§ Directions
Produce an exact copy of all the data below, dropping every image.

§ Collected data

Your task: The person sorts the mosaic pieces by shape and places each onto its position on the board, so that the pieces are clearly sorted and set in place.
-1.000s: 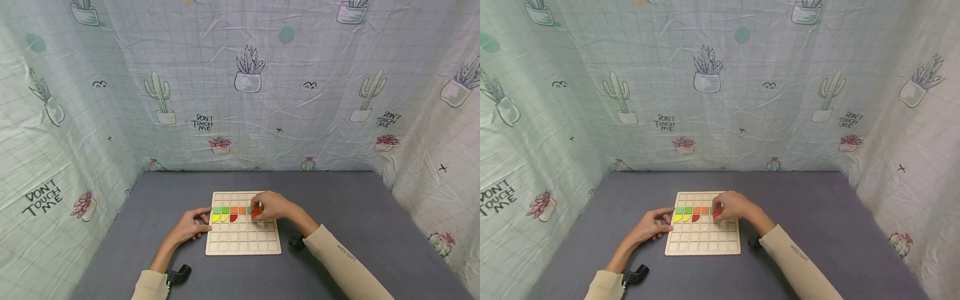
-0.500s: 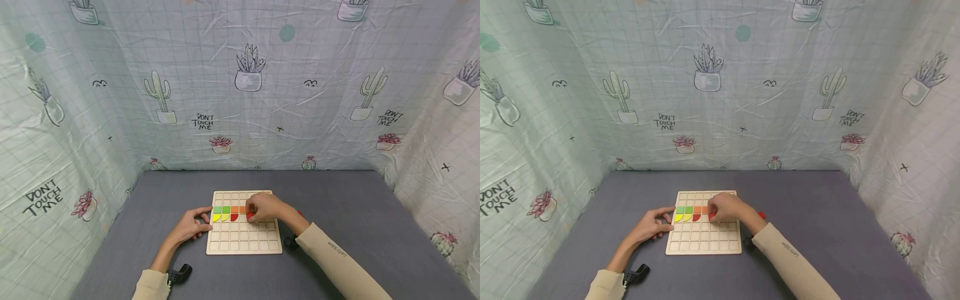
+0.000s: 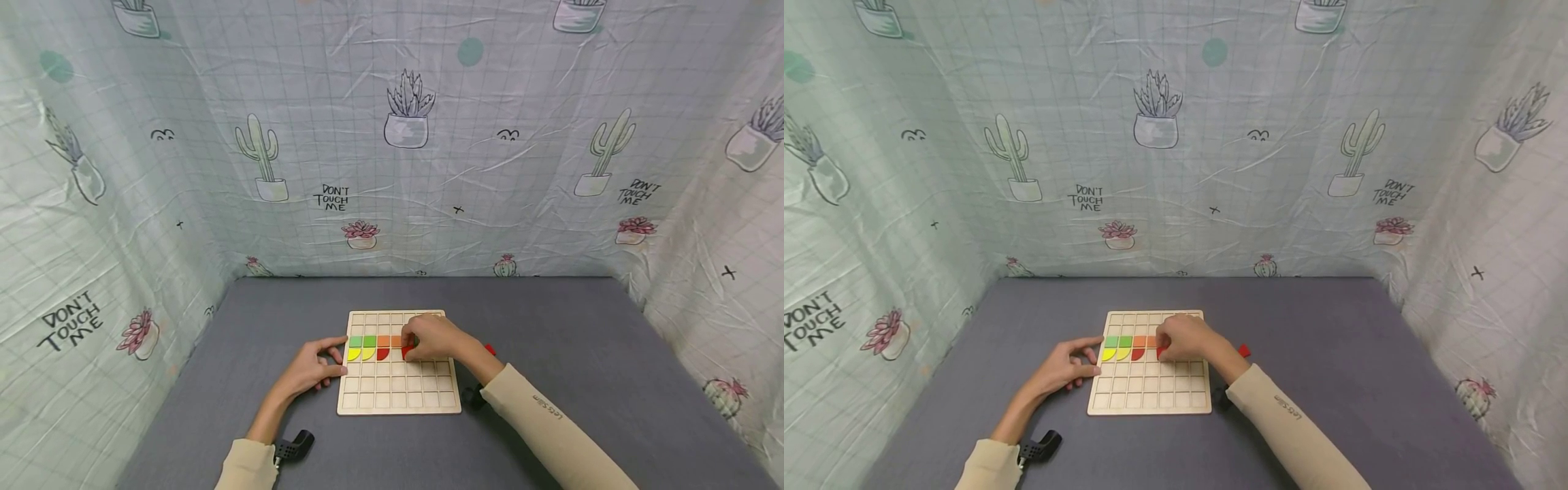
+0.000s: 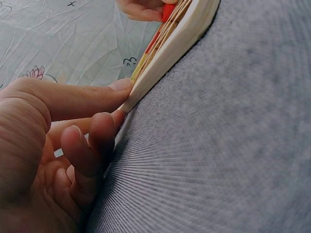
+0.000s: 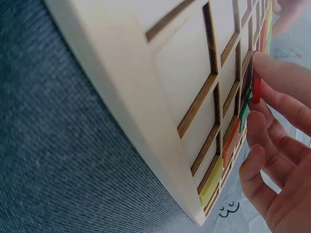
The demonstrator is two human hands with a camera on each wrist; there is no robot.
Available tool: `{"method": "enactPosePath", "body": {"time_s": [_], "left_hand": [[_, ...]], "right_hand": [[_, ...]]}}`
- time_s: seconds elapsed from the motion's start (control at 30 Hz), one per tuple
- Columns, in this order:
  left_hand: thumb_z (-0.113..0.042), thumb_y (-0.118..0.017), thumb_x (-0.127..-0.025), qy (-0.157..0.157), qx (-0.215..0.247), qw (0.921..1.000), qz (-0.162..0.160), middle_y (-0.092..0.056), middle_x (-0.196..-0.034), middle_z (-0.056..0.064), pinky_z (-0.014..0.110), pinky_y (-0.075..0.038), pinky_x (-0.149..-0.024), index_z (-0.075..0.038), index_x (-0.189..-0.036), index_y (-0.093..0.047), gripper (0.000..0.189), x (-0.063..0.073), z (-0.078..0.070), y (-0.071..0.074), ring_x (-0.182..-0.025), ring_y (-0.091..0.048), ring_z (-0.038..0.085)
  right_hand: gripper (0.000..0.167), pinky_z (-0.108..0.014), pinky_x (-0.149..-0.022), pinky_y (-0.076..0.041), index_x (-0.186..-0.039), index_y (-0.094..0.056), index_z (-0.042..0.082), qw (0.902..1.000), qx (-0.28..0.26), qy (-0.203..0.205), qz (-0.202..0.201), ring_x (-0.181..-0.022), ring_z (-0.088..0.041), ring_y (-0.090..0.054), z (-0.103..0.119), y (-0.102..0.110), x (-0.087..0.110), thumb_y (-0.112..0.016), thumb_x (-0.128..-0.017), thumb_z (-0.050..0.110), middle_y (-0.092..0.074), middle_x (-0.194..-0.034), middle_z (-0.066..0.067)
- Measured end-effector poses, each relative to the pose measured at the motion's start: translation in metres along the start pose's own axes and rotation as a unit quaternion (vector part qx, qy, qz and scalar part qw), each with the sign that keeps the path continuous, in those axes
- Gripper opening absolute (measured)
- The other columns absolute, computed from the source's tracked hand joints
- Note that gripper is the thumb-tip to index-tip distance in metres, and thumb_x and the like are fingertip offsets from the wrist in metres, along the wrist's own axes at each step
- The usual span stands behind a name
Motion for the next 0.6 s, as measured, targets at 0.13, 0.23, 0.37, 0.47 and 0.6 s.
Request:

§ Result
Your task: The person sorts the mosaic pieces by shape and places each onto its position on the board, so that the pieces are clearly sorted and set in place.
-1.000s: 
-0.500s: 
+0.000s: 
+0.000s: 
+0.000s: 
The demonstrator is two human hands with a camera on each wrist; there is no robot.
Available tool: `{"method": "enactPosePath", "body": {"time_s": [_], "left_hand": [[_, ...]], "right_hand": [[_, ...]]}}`
- time_s: seconds elapsed from the motion's start (control at 30 Hz), one per tuple
- Columns, in this order:
  left_hand: thumb_z (-0.113..0.042), thumb_y (-0.118..0.017), thumb_x (-0.127..-0.025), qy (-0.157..0.157), qx (-0.215..0.247), qw (0.921..1.000), qz (-0.162..0.160), middle_y (-0.092..0.056), middle_x (-0.196..-0.034), middle_z (-0.056..0.064), pinky_z (-0.014..0.110), pinky_y (-0.075..0.038), pinky_x (-0.149..-0.024), index_z (-0.075..0.038), index_x (-0.189..-0.036), index_y (-0.093..0.047), gripper (0.000..0.189), x (-0.063..0.073), z (-0.078..0.070), y (-0.071..0.074), ring_x (-0.182..-0.025), ring_y (-0.091..0.048), ring_z (-0.038..0.085)
  right_hand: gripper (0.000..0.167), pinky_z (-0.108..0.014), pinky_x (-0.149..-0.022), pinky_y (-0.076..0.041), index_x (-0.186..-0.039), index_y (-0.094..0.056), index_z (-0.042..0.082), qw (0.902..1.000), qx (-0.28..0.26), qy (-0.203..0.205), qz (-0.202..0.201), ring_x (-0.181..-0.022), ring_z (-0.088..0.041), ring_y (-0.090..0.054), z (-0.103..0.119), y (-0.102..0.110), x (-0.087..0.110), thumb_y (-0.112..0.016), thumb_x (-0.128..-0.017), thumb_z (-0.050..0.110), middle_y (-0.092..0.074), middle_x (-0.194..-0.034), middle_z (-0.066..0.067)
- Measured end-effector poses, each relative to the pose measured at the motion's start: translation in metres along the start pose's own axes and rotation as a unit quaternion (vector part qx, qy, qz and scalar part qw), each with the sign that keeps the path continuous, in those axes
- Gripper opening absolute (measured)
- The other columns absolute, computed from the source's tracked hand joints
- Note that gripper is the thumb-tip to index-tip distance in metres, and thumb_x and the like are fingertip offsets from the wrist in metres, along the wrist's own axes at each step
- The usual span stands behind a name
Motion for the next 0.6 s, as measured, targets at 0.13, 0.23, 0.37, 0.47 and 0.6 s.
Request:

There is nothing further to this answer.